OpenSecrets’ Sheila Krumholz on campaign finance reform

Last month, the two leading watchdogs of U.S. political fundraising announced their merger. The Center for Responsive Politics (CRP) is the preeminent organization promoting financial transparency and tracking influence at the federal level, and The National Institute on Money has that honor at the state level. Together, their two databases are important research tools to the general public, academics, activists and media outlets (including this one).


The merged entity is now called OpenSecrets, which is also the name of the CRP’s website. Former CRP executive director Sheila Krumholz will continue on as head of the combined group. She started with CRP as an executive assistant in 1989 and became executive director in 2006. She recently joined Sacto Politico for an in-depth conversation about the merger and the U.S. campaign finance system.


Sacto Politico: For those who don’t follow our campaign finance system closely, can you share your assessment of money in politics right now?

Sheila Krumholz: Yes, well for many years now our system of campaign finance has been described as “anything goes” or the “wild west,” and those descriptions are never more apt than today. There is just so much volatility. Billionaires are effectively funding shadow campaigns through super PACs and dark money operations, and even running for office and self-funding those races. All told we tracked $14 billion in spending last cycle. That is double what was spent in the prior presidential election cycle. That gives you a sense of the trajectory that is just skyrocketing.


Some people say, “So what?” and point out Americans spend more on Valentine’s Day. However, I say we have to be concerned when the average winning 2020 House candidate spent $2.3 million, and it cost more than $27 million for the average winning Senate campaign. Those average winning costs are actually even more important than the $14 billion figure. Who among us has money for the millions upon millions of dollars needed for political office?


On the positive side, small donors are raising huge amounts, rapidly rising to become a real power center in U.S. politics. This is a good thing. It shows engagement and is a good way for voters to get involved in our political system. But those small donations have also become a huge profit center for fundraising consultants. Not all of those money bombs from $5 and $10 donors are as organic as they might appear at first glance.


S/P: And what is the state of the Federal Election Commission (FEC) who oversee the federal system?

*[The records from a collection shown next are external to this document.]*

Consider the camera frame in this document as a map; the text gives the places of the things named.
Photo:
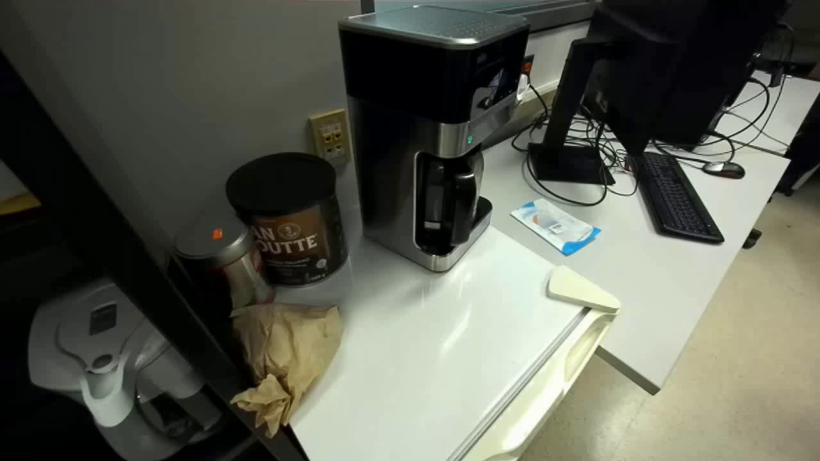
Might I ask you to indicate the black computer mouse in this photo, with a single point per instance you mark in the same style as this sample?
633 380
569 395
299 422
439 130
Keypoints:
724 171

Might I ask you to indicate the beige wall outlet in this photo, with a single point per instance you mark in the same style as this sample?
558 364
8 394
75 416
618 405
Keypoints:
331 134

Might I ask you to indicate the glass coffee carafe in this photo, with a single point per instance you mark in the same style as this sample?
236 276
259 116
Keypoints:
450 200

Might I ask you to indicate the blue and white wipes packet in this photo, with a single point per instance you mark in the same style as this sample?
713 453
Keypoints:
554 226

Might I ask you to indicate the black computer monitor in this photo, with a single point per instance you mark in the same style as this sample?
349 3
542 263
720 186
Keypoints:
674 60

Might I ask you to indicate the black keyboard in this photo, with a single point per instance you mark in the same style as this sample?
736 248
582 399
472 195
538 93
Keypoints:
679 200

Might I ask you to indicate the black and steel coffeemaker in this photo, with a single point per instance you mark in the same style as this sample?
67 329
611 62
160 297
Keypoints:
401 130

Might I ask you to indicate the crumpled brown paper filters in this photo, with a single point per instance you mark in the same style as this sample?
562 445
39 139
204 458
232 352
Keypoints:
285 349

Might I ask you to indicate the white mini fridge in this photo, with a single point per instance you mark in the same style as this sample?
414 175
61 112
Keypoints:
445 349

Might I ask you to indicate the black monitor stand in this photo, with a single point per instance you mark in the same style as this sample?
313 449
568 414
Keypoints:
568 161

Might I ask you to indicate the brown coffee can black lid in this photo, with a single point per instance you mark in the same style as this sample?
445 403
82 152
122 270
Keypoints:
296 233

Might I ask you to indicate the steel canister with orange dot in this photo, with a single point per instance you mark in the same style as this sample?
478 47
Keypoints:
232 258

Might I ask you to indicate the black shelf frame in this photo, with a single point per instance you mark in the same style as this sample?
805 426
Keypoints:
104 248

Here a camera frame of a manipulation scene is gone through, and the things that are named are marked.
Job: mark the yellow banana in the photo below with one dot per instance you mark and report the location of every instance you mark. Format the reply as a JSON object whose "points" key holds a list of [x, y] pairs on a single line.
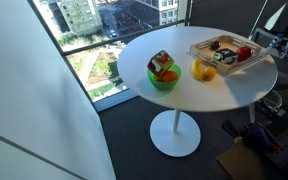
{"points": [[196, 70]]}

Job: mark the red apple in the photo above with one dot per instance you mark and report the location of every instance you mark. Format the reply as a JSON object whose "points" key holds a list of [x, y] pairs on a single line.
{"points": [[244, 54]]}

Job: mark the white round pedestal table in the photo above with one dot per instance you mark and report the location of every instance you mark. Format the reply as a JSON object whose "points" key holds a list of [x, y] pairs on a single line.
{"points": [[174, 133]]}

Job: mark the orange fruit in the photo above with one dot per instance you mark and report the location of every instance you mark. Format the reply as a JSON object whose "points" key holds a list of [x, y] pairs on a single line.
{"points": [[169, 76]]}

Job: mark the yellow lemon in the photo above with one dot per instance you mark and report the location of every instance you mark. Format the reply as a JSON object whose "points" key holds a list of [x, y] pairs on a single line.
{"points": [[209, 73]]}

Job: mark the navy block with letter A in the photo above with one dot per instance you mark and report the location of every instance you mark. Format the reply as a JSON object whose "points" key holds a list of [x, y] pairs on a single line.
{"points": [[225, 56]]}

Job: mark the green plastic bowl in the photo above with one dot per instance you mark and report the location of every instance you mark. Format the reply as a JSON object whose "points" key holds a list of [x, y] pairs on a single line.
{"points": [[164, 85]]}

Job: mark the brown cardboard sheet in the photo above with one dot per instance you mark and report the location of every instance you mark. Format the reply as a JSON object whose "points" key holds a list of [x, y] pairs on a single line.
{"points": [[240, 163]]}

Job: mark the light wooden tray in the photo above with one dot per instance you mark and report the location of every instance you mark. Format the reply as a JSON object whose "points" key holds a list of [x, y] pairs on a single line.
{"points": [[230, 69]]}

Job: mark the red and green picture block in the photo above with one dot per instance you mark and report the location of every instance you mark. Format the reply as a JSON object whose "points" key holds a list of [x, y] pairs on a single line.
{"points": [[160, 62]]}

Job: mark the dark red plum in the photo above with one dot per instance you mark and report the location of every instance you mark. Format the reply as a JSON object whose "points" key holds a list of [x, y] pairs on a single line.
{"points": [[215, 45]]}

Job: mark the black window frame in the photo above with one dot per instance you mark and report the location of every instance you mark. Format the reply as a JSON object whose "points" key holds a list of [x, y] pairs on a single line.
{"points": [[117, 38]]}

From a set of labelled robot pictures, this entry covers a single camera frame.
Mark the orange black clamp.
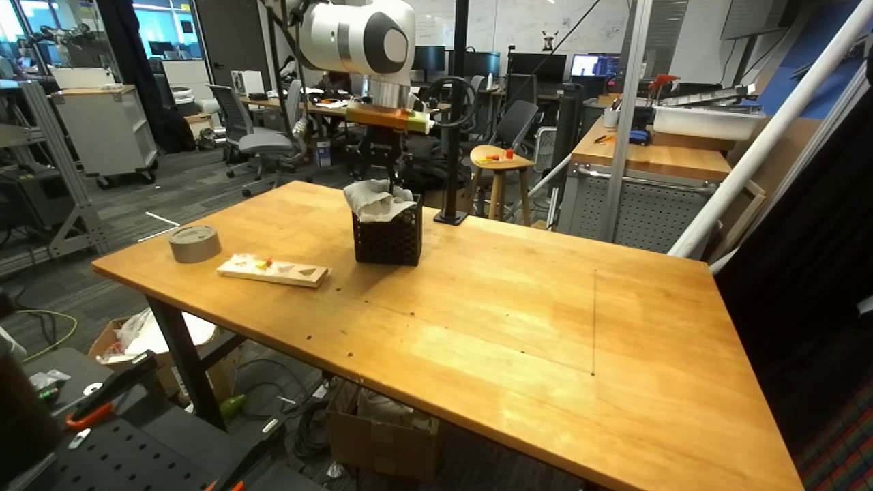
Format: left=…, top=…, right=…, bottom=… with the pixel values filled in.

Krumholz: We still have a dysfunctional FEC. I would say even it is even more woefully dysfunctional in the last few years. We’ve had years of basic agreements being stymied by partisanship, and then not having a quorum [during much of the Trump years]. So FEC commissioners were unable to even meet and decide the most basic decisions that the agency would typically take, like simple administrative fines for late filings. But even with a quorum, there is just something rotten in Demark.


Some would say the FEC was never designed to work. If we think of the Senate as a ponderous, slow-moving ship, then the FEC is a snail with it headed by three Democrats and three Republicans. All of this mixed with the hyper-partisanship to create a toxic mix.


SP: Given all the dark and gray money in our system, is it almost certain foreign players are involved financially in our elections?

We have adversaries who are very interested in our elections. It is not at all easy to ferret them out and given that the system is now setup to protect the anonymity of politically active donors, it stands to reason someone somewhere is spending money that came from foreign sources. And we have well-reported evidence in the past that they can and will try. This was the case in 2016 and 2020 and back in the 1990s with the soft-money scandal.


This is also connected to the FEC being hobbled. We have good civil servants, skilled smart people there, still doing their job no matter what political appointee is sitting in the commissioner chair. I’m grateful for that. It is crucial that work continues, but the agency has been also hobbled by budget issues. No matter where you sit on the ideological spectrum, we would do well to champion transparency as a fundamental aspect of our democracy.


S/P: That is at the federal level. What about at the state level?

Krumholz: Yes, that is interesting too. Our new partners at the National Institute on Money in Politics have witnessed the race for big money come in a big way to the state level. Increasingly, we see the same organizations bringing their big-money strategies down to competitive races at the state level to kind of build the “farm team” and influence the outcome. This is happening even in states where big money consultants and groups have no operation or business except that they want to shape the future.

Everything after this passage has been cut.